Abstract
Background
Radix Tetrastigma Hemsleyani Flavone (RTHF) has detoxification and anti-inflammation activity and is widely used. Here, we report that RTHF inhibits cell proliferation and induces apoptosis in cutaneous squamous cell carcinoma A431 cells and is a potential strategy for cancer therapy.
Material/Methods
A431 cells were cultured in different concentrations of RTHF. The inhibition of cell proliferation was assessed by MTT assay, cell apoptosis was shown through FCM, and cell invasion was assessed by Transwell methods. Enzyme proteasome assay was used to detect the activity of proteasome and DUB. Expression of apoptosis-related and ubiquitin proteasome pathway-associated proteins were assessed by PCR and Western blot.
Results
RTHF obviously suppressed the proliferation and induced apoptosis of A431 cells in a dose-dependent manner. Transwell assay showed that RTHF inhibited the cell metastasis significantly. Enzyme proteasome assay show that the RTHF treatment of activity of proteasome and DUB was significantly lower than in control. RTHF increased the expression of Bax and inhibited Bcl-2, pro-caspase3, and pro-caspase9 activity. The expression of USP14, UCHL5, and POH1 decreased and ub-prs increased significantly in the treatment group.
Conclusions
Our study reveals that RTHF-mediated inhibition of DUBs and proteasome may provide a potential strategy for cancer therapy.

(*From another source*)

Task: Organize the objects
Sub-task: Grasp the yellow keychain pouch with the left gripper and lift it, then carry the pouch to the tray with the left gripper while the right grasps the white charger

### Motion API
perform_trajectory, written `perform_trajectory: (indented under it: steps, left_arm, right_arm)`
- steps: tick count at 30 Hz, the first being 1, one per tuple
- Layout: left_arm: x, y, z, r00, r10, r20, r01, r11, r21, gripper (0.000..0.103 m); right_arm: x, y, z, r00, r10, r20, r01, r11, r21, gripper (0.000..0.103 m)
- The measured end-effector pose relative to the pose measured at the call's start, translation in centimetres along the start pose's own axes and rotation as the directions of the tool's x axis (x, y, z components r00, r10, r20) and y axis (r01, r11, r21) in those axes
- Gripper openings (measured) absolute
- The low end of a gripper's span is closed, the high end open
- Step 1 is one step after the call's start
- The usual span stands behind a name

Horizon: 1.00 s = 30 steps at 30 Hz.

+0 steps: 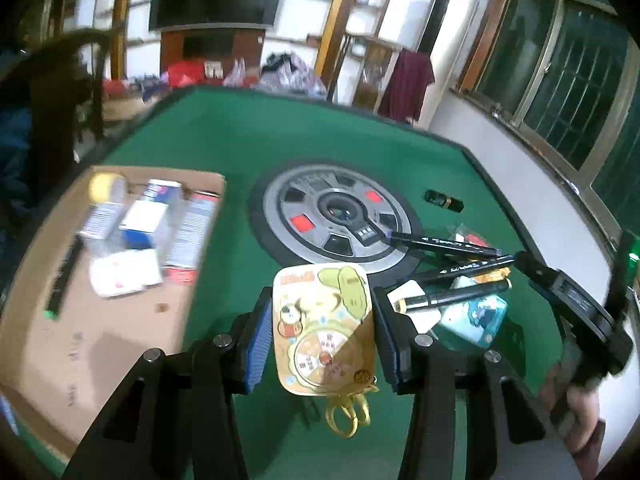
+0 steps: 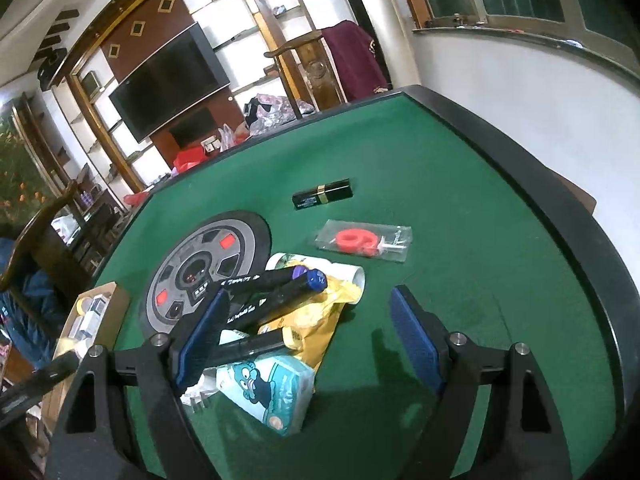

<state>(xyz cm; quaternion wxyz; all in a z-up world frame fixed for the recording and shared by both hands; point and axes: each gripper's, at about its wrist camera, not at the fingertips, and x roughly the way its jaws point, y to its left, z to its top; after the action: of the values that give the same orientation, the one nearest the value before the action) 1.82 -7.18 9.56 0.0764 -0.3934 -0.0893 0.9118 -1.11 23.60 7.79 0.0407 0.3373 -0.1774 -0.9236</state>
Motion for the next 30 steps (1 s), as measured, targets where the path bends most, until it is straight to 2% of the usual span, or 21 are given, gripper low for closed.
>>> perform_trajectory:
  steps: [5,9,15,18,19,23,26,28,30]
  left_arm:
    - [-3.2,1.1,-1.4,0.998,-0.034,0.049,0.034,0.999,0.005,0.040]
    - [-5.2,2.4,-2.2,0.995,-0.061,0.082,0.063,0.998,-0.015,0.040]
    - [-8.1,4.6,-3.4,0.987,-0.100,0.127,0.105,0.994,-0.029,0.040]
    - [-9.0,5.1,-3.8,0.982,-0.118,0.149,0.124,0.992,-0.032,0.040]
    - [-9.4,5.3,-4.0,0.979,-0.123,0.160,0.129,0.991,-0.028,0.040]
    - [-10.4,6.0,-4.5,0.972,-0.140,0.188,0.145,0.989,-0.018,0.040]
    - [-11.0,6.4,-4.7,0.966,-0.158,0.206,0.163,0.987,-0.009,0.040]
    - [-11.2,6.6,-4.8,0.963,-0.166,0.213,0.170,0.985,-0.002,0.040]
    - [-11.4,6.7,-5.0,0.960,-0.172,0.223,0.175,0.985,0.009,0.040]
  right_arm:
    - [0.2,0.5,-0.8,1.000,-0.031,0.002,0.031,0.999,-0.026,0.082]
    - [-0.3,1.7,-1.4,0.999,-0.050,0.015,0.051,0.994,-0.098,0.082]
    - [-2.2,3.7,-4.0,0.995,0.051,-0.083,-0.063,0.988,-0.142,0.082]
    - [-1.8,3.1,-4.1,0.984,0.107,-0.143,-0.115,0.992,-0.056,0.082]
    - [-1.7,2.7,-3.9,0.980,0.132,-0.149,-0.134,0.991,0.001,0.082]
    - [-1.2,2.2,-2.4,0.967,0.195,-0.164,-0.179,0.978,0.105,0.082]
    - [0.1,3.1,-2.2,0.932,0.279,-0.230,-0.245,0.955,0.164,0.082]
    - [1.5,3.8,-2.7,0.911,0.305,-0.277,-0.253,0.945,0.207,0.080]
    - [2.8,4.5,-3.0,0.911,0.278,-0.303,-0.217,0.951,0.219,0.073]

MeSH Keywords: Apoptosis; Carcinoma, Squamous Cell; Proteasome Inhibitors
Background
Cutaneous squamous cell carcinoma (cSCC) is the second most common cause of carcinoma in non-melanoma skin [1]. Nowadays, its incidence is continuously increasing due to the aging population and increased ultraviolet exposure [2]. Despite many advances in cancer treatment, there is not always a lasting response, and many drugs have serious adverse effects that limit sustained clinical benefit, so there is a need to assess new therapeutic methods and strategies.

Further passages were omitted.